METHODS: We examined all patients in Ontario, Canada, with cardiac arrest (CA, 1998 –2007), myocardial infarction (MI, 2002–2007), or heart failure (HF, 2005–2007), using the Canadian Institute for Health Information Database. MI and HF cohorts excluded those with prior CA, and included patients post-MADIT-2 and SCD-HeFT trials. Patients were followed until ICD implant using Cox regression, with hazard ratio (HR) >1.0 indicating greater likelihood of ICD implant in men.

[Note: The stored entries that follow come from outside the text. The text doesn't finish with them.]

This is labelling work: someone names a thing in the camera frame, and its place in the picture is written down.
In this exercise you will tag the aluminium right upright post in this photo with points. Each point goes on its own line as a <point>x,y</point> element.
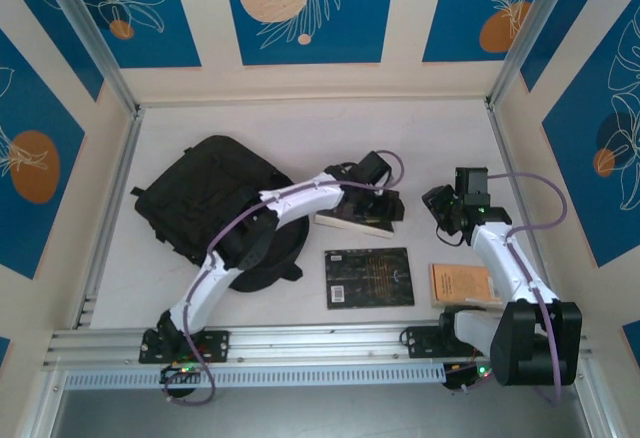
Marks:
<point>530,38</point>

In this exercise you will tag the aluminium mounting rail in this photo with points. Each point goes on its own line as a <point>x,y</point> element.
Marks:
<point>325,338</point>

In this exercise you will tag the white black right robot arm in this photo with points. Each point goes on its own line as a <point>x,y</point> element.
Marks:
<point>500,268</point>

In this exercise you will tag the aluminium upright post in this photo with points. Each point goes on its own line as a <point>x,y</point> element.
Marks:
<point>90,38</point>
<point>530,38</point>

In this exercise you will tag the aluminium right side rail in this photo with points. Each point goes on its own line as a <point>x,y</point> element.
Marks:
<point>507,148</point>

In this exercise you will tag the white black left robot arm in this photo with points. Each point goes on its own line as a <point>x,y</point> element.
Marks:
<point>300,203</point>

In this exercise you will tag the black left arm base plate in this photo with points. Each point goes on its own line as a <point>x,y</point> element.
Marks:
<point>220,345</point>

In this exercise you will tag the black book with barcode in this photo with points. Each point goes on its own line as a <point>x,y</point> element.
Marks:
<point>370,278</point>

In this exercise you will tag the black thick paperback book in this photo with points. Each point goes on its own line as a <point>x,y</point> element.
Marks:
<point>350,225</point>

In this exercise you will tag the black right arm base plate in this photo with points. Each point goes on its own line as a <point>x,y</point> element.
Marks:
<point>420,343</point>

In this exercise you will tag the black backpack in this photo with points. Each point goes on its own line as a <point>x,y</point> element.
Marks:
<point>200,188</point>

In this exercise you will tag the tan orange paperback book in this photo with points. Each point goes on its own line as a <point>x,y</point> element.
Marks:
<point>460,283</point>

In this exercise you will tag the aluminium left side rail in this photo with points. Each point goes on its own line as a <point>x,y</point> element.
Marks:
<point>117,183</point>

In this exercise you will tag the aluminium left upright post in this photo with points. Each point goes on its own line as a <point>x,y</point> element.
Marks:
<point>90,38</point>

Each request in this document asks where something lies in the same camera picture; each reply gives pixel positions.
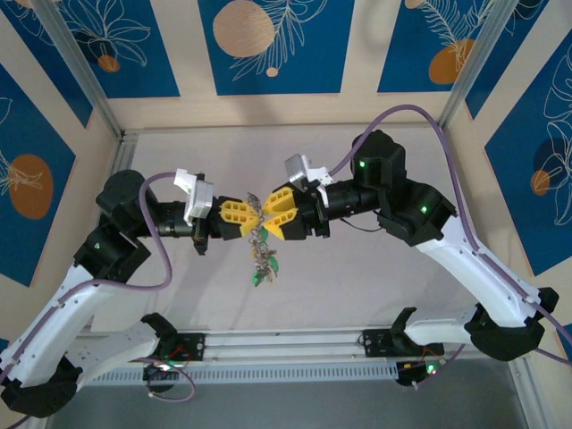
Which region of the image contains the circuit board with green light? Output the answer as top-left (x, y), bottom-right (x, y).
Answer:
top-left (395, 355), bottom-right (444, 390)
top-left (141, 358), bottom-right (180, 394)

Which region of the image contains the aluminium back rail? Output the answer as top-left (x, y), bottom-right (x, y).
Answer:
top-left (120, 126), bottom-right (444, 135)

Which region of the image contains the thin purple cable loop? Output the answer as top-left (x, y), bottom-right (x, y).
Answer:
top-left (127, 354), bottom-right (197, 404)

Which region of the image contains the grey slotted cable duct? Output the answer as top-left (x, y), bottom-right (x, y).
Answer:
top-left (78, 361), bottom-right (401, 386)

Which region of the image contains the thin black wire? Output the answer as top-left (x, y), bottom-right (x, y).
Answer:
top-left (341, 217), bottom-right (382, 234)

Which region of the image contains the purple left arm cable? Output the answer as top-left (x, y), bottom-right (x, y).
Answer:
top-left (0, 172), bottom-right (181, 429)

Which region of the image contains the metal keyring chain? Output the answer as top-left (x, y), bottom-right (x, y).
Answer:
top-left (244, 190), bottom-right (281, 276)

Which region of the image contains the aluminium frame post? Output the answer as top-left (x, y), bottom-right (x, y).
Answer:
top-left (33, 0), bottom-right (125, 139)
top-left (437, 0), bottom-right (513, 129)
top-left (504, 357), bottom-right (544, 429)

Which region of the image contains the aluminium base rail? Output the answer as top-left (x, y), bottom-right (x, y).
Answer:
top-left (71, 329), bottom-right (475, 364)

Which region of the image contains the black mounting plate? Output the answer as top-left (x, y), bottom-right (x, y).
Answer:
top-left (360, 328), bottom-right (397, 358)
top-left (167, 332), bottom-right (207, 362)

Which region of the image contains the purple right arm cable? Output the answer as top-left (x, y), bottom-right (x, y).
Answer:
top-left (328, 103), bottom-right (572, 366)

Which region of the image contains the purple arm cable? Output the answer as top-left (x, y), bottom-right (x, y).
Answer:
top-left (328, 103), bottom-right (572, 366)
top-left (0, 172), bottom-right (181, 429)

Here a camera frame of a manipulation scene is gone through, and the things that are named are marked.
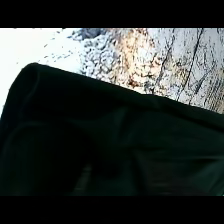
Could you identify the black garment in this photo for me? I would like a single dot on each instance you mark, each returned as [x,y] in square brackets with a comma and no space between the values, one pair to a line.
[110,143]

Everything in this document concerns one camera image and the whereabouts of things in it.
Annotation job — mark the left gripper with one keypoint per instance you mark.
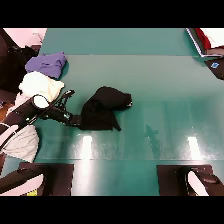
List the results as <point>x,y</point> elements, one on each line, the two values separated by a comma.
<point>74,120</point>

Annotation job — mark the black shirt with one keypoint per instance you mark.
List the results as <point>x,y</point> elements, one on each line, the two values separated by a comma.
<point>101,108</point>

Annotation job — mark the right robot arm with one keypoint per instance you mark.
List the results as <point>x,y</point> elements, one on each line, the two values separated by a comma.
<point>197,183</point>

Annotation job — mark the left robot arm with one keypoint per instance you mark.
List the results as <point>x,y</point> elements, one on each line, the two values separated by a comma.
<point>19,115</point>

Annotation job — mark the white garment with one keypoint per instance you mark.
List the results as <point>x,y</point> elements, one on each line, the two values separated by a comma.
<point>40,85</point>

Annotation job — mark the beige garment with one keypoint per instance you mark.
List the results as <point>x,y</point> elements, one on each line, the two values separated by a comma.
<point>23,145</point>

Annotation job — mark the pink patterned garment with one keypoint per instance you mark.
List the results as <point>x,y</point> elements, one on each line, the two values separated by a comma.
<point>19,100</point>

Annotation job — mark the purple garment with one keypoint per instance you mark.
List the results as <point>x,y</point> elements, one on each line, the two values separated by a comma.
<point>46,64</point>

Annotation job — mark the dark garment with blue print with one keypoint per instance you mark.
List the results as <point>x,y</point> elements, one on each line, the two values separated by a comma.
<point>216,66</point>

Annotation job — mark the red garment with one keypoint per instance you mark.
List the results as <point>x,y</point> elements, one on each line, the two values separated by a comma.
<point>203,38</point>

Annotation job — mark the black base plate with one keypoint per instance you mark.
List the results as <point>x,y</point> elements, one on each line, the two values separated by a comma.
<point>58,178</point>
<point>170,180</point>

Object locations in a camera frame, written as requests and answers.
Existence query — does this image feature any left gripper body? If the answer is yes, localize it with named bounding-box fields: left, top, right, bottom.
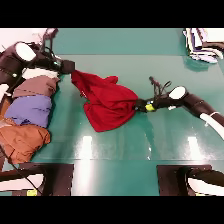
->
left=59, top=59, right=77, bottom=75

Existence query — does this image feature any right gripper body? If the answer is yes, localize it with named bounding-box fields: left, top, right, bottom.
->
left=134, top=98, right=157, bottom=114

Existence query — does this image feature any red T-shirt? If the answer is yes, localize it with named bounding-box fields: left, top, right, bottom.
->
left=70, top=69, right=140, bottom=134

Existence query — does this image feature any white garment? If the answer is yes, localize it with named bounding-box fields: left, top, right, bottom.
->
left=21, top=67, right=60, bottom=81

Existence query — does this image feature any brown garment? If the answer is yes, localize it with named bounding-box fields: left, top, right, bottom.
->
left=12, top=75, right=61, bottom=99

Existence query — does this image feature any purple garment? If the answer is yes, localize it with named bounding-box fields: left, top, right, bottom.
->
left=3, top=94, right=54, bottom=130

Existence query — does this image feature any heap of clothes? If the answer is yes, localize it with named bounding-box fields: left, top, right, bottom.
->
left=182, top=27, right=224, bottom=65

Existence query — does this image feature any orange garment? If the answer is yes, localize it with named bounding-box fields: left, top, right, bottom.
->
left=0, top=123, right=52, bottom=165

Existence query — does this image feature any black cable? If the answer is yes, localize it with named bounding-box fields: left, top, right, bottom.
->
left=0, top=143, right=45, bottom=197

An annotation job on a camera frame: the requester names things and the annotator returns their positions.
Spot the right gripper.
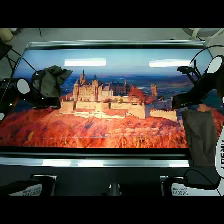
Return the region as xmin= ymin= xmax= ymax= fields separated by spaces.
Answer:
xmin=171 ymin=87 xmax=205 ymax=110

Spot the olive green shirt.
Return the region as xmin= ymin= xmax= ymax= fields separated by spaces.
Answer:
xmin=32 ymin=65 xmax=74 ymax=99

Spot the brown garment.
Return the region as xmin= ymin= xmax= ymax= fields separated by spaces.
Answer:
xmin=181 ymin=109 xmax=218 ymax=168

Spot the silver frame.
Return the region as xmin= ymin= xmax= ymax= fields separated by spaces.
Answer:
xmin=0 ymin=39 xmax=214 ymax=197

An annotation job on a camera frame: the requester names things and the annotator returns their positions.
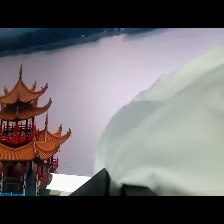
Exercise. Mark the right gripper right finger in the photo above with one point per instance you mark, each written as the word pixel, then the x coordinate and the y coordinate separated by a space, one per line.
pixel 135 190

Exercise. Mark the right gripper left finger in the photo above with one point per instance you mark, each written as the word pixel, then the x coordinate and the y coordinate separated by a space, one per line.
pixel 95 185

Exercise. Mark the white garment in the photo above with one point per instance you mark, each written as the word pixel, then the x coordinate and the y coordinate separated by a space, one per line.
pixel 166 133

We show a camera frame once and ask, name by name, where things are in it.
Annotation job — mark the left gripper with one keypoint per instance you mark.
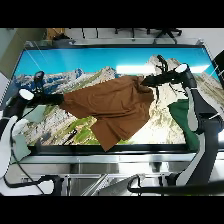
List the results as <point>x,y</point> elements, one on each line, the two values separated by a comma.
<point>55,99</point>

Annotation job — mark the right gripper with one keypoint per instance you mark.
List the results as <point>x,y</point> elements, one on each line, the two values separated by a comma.
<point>159,80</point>

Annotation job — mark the brown T-shirt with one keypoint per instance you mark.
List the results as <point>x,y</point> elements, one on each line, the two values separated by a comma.
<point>113,106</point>

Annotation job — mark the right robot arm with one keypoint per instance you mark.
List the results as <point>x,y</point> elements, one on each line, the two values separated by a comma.
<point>206,133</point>

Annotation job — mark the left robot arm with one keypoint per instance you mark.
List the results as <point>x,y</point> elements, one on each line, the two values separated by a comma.
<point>7,140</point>

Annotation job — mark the black office chair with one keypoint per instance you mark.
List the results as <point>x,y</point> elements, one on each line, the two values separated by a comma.
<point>167,32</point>

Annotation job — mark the pale green garment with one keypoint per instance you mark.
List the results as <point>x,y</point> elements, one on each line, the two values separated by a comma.
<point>21,148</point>

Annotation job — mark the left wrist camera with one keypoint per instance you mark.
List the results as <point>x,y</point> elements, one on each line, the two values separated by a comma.
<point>39,80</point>

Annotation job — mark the silver frame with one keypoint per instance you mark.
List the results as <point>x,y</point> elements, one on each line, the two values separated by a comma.
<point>110,165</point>

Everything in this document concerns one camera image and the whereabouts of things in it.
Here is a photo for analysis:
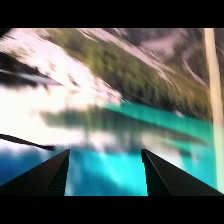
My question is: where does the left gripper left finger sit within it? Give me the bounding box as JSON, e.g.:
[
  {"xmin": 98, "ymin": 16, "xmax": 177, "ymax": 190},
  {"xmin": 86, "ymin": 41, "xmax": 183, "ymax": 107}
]
[{"xmin": 0, "ymin": 148, "xmax": 71, "ymax": 197}]

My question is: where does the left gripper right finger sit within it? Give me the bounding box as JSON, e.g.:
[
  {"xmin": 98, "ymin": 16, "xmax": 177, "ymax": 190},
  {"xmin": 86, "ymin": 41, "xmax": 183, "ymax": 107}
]
[{"xmin": 140, "ymin": 148, "xmax": 224, "ymax": 197}]

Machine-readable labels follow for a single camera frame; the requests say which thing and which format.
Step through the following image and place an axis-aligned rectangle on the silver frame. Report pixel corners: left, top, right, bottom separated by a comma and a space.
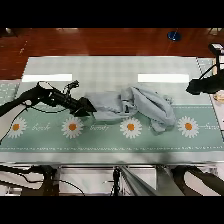
0, 161, 224, 196

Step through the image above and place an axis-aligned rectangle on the black cable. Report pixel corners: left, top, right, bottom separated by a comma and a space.
19, 171, 86, 196
0, 101, 32, 145

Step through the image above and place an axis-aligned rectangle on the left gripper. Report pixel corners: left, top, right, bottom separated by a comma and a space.
72, 96, 98, 118

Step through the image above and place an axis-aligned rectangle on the pale blue shirt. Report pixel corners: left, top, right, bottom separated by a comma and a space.
83, 83, 178, 135

RESULTS: Among 9246 patients eligible for ICD implantation after CA, 237 (2.6%) women and 725 (7.8%) men received ICDs. In 105,516 primary prevention MI patients, 172 (0.2%) women and 836 (0.8%) men received ICDs. Among 61,160 primary prevention HF patients, 221 (0.4%) women and 852 (1.4%) men received ICDs. The rate of ICD implant was significantly higher in men across indications adjusting for age, prior arrhythmia, and comorbidities (Figure⇓). Post-CA, the HR for secondary prevention ICD was 1.92 (95%CI, 1.66 –2.23). Men were more likely to undergo ICD implant than women for primary prevention, with HRs 3.00 (95%CI, 2.53–3.55) post-MI and 3.01 (95%CI, 2.59 –3.50) in HF patients. Although death after primary prevention ICD did not differ by sex, mortality risk was higher in men after CA (HR 1.42; 95%CI, 1.03–1.95).
CONCLUSIONS: Differences in ICD use for all indications were not explained by age or comorbidities. Despite increased use, men had reduced post-implant survival after cardiac arrest.